## Task to carry out
This exercise requires an exact copy of each line from the one containing "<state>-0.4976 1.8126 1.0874" down to the last line below.

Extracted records

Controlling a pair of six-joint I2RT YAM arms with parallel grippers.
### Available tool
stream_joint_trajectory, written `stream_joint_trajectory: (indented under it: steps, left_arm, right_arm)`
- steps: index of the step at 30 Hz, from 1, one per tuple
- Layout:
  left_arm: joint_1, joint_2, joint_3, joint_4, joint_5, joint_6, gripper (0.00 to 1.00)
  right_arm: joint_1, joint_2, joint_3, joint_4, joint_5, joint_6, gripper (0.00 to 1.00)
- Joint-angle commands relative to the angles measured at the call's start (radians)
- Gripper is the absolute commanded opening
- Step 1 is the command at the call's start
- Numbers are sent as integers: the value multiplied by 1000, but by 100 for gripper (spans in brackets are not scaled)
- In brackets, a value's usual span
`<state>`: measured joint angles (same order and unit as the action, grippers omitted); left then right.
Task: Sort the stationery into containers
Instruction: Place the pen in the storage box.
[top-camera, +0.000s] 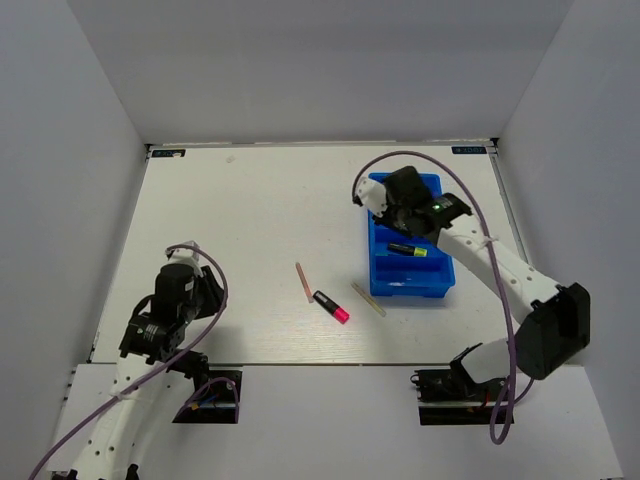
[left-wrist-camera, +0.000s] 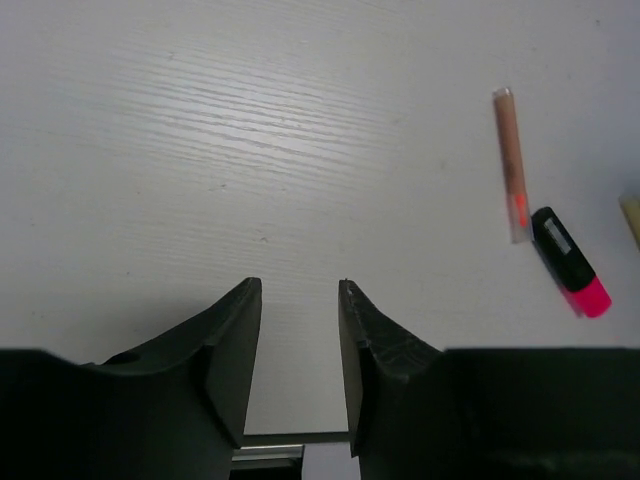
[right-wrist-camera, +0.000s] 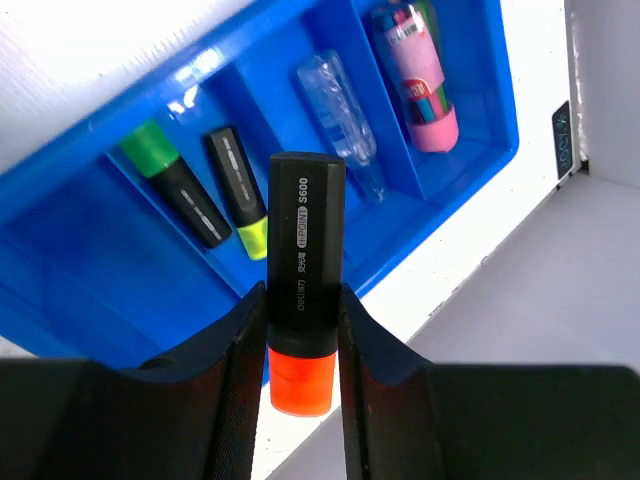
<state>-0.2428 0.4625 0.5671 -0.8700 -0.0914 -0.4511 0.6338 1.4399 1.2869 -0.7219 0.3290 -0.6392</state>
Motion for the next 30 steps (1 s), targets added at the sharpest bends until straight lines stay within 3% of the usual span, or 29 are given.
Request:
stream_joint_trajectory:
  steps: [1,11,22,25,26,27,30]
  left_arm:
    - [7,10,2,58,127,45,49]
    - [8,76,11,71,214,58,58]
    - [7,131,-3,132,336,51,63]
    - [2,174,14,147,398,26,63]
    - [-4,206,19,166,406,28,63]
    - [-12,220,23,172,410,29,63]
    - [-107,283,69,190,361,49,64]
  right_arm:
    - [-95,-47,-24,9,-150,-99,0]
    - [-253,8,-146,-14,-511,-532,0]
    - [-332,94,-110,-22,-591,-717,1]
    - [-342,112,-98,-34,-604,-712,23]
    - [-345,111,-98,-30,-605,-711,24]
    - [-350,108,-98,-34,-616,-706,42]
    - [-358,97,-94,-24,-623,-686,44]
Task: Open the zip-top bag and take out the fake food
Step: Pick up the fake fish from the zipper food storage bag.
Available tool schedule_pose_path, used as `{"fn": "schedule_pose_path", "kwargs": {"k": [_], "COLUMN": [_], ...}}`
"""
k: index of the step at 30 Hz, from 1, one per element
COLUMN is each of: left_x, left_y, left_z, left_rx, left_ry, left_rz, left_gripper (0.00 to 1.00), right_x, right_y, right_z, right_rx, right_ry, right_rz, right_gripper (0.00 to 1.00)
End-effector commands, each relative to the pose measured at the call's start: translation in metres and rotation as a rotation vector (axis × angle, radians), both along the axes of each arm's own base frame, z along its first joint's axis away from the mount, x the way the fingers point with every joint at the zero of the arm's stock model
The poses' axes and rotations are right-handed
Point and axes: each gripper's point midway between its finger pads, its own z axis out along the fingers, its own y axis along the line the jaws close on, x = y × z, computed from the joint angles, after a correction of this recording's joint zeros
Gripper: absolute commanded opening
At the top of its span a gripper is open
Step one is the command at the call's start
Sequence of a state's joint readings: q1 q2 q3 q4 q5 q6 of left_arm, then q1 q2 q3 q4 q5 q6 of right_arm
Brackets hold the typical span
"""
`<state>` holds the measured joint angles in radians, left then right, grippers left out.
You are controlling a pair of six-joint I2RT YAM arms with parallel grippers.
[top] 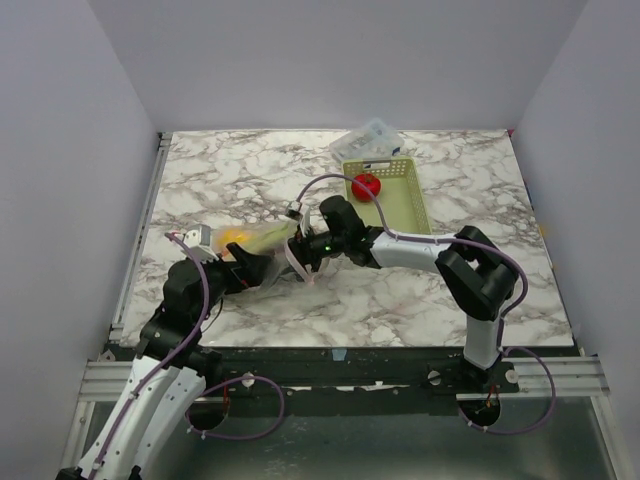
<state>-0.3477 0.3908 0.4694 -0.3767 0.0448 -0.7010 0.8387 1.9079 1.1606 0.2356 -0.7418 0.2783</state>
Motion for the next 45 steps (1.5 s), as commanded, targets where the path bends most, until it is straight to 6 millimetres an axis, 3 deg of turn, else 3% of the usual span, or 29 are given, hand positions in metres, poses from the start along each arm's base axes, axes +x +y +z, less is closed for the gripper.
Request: {"fn": "schedule_pose_path", "kwargs": {"k": [1,9,15,17,24,37,45], "left_x": [0.003,0.010,0.008,0.005,-0.007,-0.017,-0.023], "left_y": [0.017,0.018,0.021,0.022,0.017,0.003,0.000], "left_z": [-0.007,-0.014,-0.010,-0.009,0.000,0.023,0.023], "left_rx": [0.012,0.016,0.043,0.046,0.016,-0.039,-0.056], "left_ry": [0.021,0.047,0.027,0.020,-0.009,-0.063,-0.067], "left_rz": [0.100,0.112,0.101,0.095,0.055,-0.035,-0.057], "left_gripper": [0.98,0.98,0.98,0.98,0.98,0.98,0.98], "right_x": [-0.004,-0.020,-0.014,-0.012,-0.005,0.003,0.016], "right_y": [0.004,0.014,0.015,0.013,0.000,-0.027,-0.062], "right_z": [-0.001,-0.006,-0.002,0.007,0.046,0.068,0.078], "right_rx": [0.008,0.004,-0.012,-0.012,0.012,-0.007,0.014], "right_ry": [0.007,0.041,0.004,-0.032,-0.175,-0.300,-0.297], "right_rz": [0.042,0.100,0.080,0.084,0.114,0.158,0.148], "right_gripper": [0.66,0.50,0.05,0.00,0.00,0.00,0.00]}}
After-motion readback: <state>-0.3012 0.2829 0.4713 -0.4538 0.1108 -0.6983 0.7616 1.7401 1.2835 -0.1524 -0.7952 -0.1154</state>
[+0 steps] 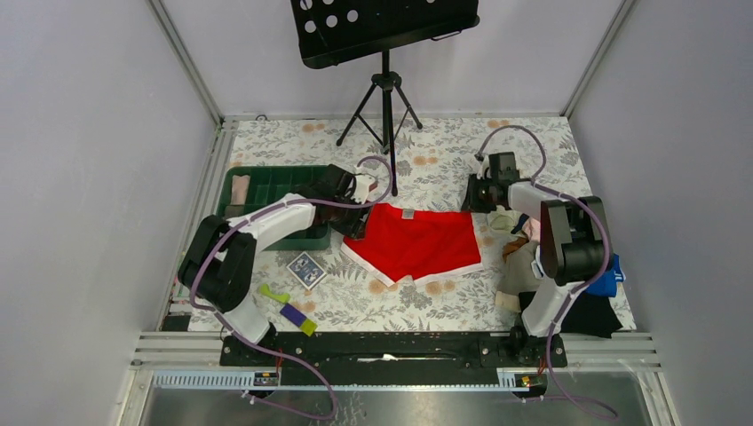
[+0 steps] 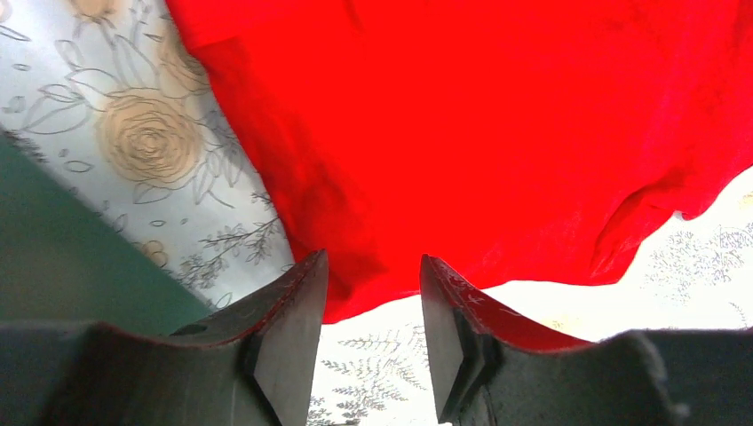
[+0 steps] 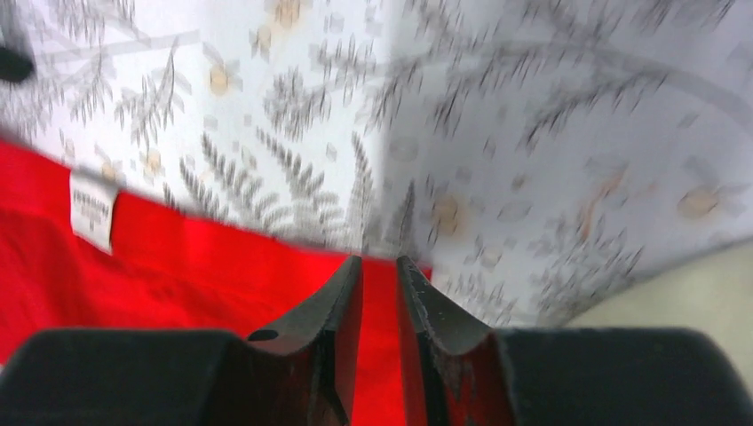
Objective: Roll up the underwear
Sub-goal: Flatten out the underwear at the center of the board.
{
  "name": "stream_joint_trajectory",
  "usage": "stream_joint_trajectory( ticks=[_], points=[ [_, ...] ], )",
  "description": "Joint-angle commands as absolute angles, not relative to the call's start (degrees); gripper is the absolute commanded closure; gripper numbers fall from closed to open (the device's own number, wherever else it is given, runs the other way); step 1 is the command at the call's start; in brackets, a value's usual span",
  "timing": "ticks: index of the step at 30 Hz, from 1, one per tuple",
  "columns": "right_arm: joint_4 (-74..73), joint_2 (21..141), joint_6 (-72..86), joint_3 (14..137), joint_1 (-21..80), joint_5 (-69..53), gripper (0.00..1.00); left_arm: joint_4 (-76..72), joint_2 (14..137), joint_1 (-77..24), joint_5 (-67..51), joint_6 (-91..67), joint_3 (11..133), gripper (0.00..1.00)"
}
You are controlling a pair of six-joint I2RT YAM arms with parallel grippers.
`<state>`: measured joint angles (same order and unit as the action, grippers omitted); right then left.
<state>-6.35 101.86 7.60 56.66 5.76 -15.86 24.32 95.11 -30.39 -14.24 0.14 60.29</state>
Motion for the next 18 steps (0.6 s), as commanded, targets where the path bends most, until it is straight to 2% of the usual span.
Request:
stream_joint_trajectory(
  ticks=[1, 5, 11, 18],
  points=[
    [-2.5, 104.6, 5.4, 64.2, 6.0, -9.8, 0.73, 22.0, 90.8, -30.3, -10.6, 0.1, 59.7, 0.51],
    [-2.4, 102.0, 6.2, 65.7, 6.0, -13.9, 0.67, 22.3, 90.6, -30.3, -10.5, 0.2, 60.1, 0.48],
    [-6.9, 89.6, 9.1, 60.8, 5.9, -18.7, 0.53, 21.6, 91.8, -30.3, -10.5, 0.4, 61.6, 0.47],
    [-14.6, 76.9, 4.2, 56.1, 5.9, -24.8, 0.51, 21.0, 97.4, -30.3, -7.6, 5.1, 69.1, 0.47]
  ],
)
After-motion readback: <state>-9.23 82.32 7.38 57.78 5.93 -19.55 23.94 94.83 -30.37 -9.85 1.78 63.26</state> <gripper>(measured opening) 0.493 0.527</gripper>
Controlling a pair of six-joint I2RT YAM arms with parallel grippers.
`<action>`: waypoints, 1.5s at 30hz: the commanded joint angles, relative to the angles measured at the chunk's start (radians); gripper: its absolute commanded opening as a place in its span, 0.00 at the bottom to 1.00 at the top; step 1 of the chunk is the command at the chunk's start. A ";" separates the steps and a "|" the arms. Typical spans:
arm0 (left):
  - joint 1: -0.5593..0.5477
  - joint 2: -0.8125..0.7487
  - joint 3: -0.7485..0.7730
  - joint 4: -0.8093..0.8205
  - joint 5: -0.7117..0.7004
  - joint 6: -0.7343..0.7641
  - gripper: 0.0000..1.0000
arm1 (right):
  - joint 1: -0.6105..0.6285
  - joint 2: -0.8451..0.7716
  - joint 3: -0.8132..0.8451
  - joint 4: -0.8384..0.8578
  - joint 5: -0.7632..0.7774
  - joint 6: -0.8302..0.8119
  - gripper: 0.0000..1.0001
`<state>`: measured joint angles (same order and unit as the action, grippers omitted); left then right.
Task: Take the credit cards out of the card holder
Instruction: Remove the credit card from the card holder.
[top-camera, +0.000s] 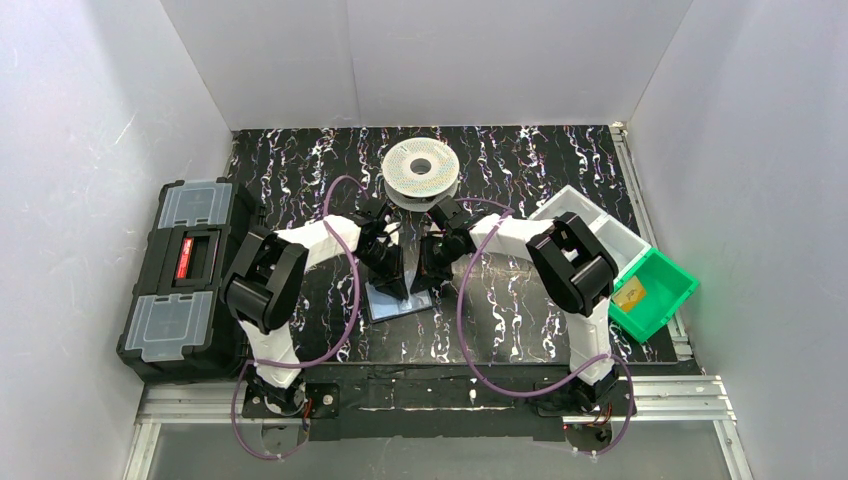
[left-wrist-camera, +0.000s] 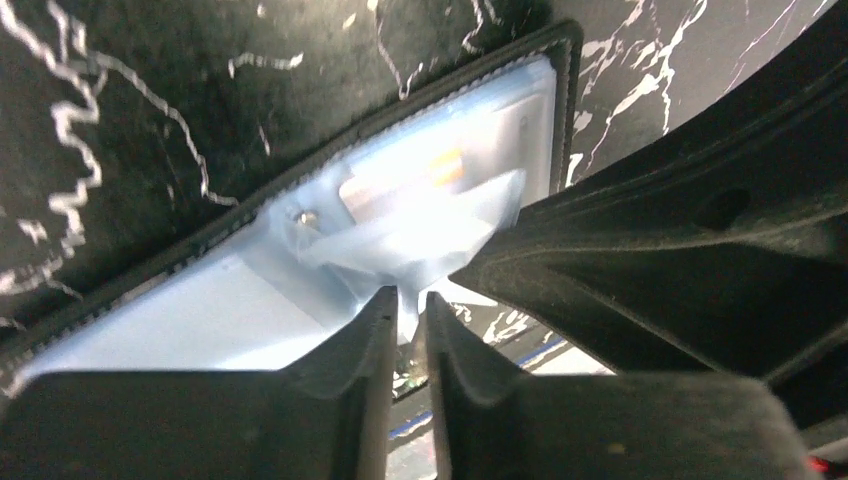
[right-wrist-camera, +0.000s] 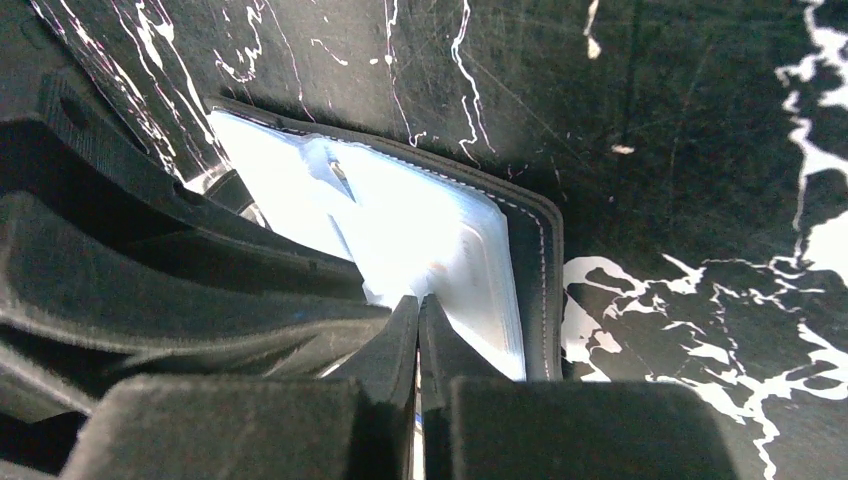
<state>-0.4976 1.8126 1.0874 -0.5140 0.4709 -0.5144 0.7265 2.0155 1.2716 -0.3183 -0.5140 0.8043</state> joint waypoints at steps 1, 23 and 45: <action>-0.006 -0.096 0.034 -0.110 -0.003 0.009 0.23 | -0.007 -0.036 -0.005 -0.029 0.049 -0.054 0.01; 0.039 -0.171 0.023 -0.177 -0.160 0.036 0.10 | -0.039 -0.130 0.041 -0.148 0.068 -0.133 0.08; 0.080 -0.339 0.034 -0.276 -0.134 0.077 0.09 | 0.021 0.080 0.218 -0.057 0.026 0.035 0.55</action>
<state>-0.4225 1.5131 1.1187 -0.7441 0.3225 -0.4549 0.7418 2.0537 1.4483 -0.4225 -0.4603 0.8009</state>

## Exercise response
<state>-0.4976 1.8126 1.0874 -0.5140 0.4709 -0.5144 0.7265 2.0155 1.2716 -0.3183 -0.5140 0.8043</state> joint waypoints at steps 1, 23 and 45: <action>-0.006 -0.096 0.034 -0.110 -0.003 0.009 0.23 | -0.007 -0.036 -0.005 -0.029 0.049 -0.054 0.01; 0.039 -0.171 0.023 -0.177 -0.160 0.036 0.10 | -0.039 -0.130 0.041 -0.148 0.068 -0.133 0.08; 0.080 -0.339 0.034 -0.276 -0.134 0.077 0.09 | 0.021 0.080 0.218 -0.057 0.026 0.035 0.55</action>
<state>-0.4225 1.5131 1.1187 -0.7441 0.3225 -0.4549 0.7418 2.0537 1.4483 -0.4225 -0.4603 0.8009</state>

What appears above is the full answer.